What you are asked to do:
Which lines of the listing hold the string "trace"? Show each of them.

Source records:
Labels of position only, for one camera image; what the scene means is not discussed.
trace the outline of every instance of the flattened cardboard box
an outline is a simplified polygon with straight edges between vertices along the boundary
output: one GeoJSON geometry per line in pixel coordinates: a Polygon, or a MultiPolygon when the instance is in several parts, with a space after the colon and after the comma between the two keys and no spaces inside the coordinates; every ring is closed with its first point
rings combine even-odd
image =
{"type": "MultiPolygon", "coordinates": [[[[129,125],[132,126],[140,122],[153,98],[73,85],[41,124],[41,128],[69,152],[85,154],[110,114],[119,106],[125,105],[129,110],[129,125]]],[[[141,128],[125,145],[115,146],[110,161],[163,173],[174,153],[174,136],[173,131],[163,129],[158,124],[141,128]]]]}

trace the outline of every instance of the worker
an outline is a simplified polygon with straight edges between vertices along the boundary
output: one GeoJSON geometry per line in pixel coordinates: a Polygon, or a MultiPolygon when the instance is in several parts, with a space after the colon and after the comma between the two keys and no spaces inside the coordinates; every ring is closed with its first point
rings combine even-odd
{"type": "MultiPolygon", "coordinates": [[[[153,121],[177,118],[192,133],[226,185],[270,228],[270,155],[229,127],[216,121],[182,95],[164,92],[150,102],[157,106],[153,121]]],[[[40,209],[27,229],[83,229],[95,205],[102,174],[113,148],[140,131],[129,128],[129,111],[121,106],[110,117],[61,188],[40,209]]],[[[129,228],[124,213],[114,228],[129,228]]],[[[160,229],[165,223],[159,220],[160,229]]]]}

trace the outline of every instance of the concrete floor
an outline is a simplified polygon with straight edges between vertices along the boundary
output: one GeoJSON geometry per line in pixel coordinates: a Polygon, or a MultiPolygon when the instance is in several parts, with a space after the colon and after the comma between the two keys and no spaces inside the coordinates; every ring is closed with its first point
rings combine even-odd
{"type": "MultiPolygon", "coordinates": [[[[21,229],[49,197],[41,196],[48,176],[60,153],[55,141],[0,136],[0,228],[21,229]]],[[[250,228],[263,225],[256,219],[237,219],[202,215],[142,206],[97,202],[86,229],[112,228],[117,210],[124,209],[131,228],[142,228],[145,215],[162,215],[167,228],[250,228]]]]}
* * *
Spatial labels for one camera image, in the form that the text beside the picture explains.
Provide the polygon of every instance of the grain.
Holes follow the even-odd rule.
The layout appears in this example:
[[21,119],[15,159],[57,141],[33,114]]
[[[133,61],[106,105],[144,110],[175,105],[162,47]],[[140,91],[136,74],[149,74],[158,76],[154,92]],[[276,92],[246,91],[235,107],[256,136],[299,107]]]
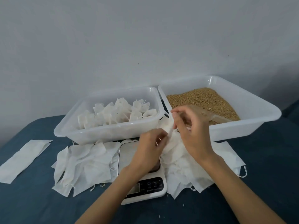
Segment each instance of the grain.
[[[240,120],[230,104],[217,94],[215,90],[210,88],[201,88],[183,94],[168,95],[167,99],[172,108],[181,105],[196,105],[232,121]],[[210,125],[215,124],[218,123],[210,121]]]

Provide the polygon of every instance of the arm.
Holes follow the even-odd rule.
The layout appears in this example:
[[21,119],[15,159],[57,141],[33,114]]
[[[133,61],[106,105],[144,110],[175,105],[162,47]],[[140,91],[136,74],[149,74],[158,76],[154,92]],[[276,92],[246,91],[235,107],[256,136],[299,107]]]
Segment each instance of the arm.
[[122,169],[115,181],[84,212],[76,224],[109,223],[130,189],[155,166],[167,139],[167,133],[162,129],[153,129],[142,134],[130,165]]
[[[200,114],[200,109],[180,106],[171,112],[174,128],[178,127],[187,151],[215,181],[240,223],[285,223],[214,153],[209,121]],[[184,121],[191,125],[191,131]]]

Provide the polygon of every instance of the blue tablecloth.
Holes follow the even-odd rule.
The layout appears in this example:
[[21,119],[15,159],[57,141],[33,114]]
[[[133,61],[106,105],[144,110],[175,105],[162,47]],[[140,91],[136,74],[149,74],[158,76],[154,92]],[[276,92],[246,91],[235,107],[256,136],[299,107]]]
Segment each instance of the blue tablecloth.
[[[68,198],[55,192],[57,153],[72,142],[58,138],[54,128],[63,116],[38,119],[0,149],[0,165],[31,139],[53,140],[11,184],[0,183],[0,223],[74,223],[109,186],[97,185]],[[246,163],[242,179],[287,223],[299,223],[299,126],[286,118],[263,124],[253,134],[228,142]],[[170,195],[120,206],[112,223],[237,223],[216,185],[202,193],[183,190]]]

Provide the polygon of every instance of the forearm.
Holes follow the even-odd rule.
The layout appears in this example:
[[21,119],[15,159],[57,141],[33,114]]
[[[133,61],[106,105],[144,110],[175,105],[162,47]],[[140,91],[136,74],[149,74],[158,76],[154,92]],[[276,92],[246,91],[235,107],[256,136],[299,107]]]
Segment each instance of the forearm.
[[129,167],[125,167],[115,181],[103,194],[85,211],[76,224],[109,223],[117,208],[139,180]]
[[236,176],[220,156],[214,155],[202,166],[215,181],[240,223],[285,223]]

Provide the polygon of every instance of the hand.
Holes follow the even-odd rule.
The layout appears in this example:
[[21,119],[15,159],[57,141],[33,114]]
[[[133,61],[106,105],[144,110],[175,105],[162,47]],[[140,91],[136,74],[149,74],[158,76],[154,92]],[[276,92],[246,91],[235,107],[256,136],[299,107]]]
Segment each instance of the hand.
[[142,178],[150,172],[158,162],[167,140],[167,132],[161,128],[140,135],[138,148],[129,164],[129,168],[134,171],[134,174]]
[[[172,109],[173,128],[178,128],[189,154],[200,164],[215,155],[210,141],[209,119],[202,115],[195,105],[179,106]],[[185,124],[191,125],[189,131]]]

Expected answer:
trace the outline of every instance of the flattened cardboard box
trace the outline of every instance of the worker
trace the outline of every instance of the concrete floor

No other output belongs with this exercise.